Saturday, December 15, 2007 06:44 AM

Weren't RAMs curtailed in Florida about 20 years ago?

I seem to remember they were. Maybe it's a just a full faith problem with the lenders. But, as with most things in Florida, as soon as you do something a little bit complicated, the millionaire snow birds claim they were bamboozled, hornswoggled and cheated. What they expected was to live for free for the rest of their life and then when it doesn't turn out that way they cry 'old people stupid!!!'.

I often wonder how people can get to retirement age with several million dollars in their hand and then almost overnight claim they were too stupid NOT to give that nice man their life savings for no clear reason.

Saturday, December 15, 2007 09:46 AM

Sort-of Off Topic - Re US Home Prices and US Dollar Value

Smart Canadians are buying cheap US houses. And note that US houses are going down in value even as the US Dollar loses value. Not just to hell on a sled: to hell on a rocket sled.

Look at "Canadians Snapping Up American Homes"

By CHRIS KAHN, AP Business Writer

Saturday, December 15, 2007 05:14 PM

"senion yellowbook listing leads back to freedomfinancial.com

According to the info in this yellowbook link found with the aid of google:

http://www.yellowbot.com/reverse-mortgage-by-financial-freedom-senior-funding-corporation-brooklyn-ny.html

There is no independent listing for freedom-senior-funding-...

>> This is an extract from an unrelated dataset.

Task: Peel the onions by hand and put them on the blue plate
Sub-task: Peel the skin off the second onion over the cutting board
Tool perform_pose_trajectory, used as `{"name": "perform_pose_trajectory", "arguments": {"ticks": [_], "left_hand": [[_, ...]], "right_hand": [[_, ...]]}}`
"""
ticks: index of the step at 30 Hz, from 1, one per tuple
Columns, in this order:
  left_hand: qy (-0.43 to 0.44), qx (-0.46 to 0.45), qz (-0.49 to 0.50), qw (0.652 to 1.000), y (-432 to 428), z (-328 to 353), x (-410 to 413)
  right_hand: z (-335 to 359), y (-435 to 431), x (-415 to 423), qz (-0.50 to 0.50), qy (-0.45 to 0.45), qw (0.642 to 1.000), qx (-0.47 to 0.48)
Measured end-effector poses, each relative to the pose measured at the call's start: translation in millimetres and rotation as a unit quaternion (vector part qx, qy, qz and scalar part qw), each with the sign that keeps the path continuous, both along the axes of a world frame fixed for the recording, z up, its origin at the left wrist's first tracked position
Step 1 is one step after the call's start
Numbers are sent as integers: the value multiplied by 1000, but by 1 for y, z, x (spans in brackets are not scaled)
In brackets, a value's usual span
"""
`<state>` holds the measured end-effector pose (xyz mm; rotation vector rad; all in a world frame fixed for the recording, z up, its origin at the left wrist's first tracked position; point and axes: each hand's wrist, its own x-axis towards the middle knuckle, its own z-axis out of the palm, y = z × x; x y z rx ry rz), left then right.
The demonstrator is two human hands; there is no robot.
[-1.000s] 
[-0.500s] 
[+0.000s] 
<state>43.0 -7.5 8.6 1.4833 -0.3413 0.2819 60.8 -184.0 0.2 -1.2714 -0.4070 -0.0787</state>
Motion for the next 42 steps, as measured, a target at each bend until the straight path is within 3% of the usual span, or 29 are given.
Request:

The reference goes right back to www.freedomfinancial.com

'senior-funding' is just a lacy nighty over mean and nasty freedom-financial

Sunday, December 16, 2007 04:19 AM

Caveat Emptor

In the letter quoted, Financial Freedom's spokesperson said

"Moreover, it is the policy of Financial Freedom to require each purchased loan file to contain certification that the borrower received counseling from a HUD-approved counseling agency before the original loan was closed."

I distrust every statement these vampires make; this one appears as misleading as any. Question: Was the requirement for certification of counseling in force BEFORE the fit hit the shan? Or, as I suspect, is CYA the order of the day?

And thanks to you, Elie Elhadj, for your post on "quaint" banking ethical guidelines.

Nulla Sallus chimes in with

I often wonder how people can get to retirement age with several million dollars in their hand and then almost overnight claim they were too stupid NOT to give that nice man their life savings for no clear reason.

Perhaps, Nullus, these people aren't lawyers or accountants, just normal middle-class folks trying to get through life without being cheated blind by confidence men who rely upon their ignorance of legalese and mathematics.

"Caveat Emptor" is the neocon battlecry, doubly fitting because the poor sods who are in the neocon sights don't understand a word of Latin.

Sunday, December 16, 2007 03:44 PM

The solution

is so simple that Andrew did not give it the obvious red star the first time I posted it.

Every sale of a financial instrument should be with recourse, and the new law should let the sellers litigate the post-hoc defensive implications.

Why is this so hard?

We are living in an era that proves that there is no one so foolish about money as a rich (old, white) man.

I am not rich, and therefore am not foolish, for all that I am old and white.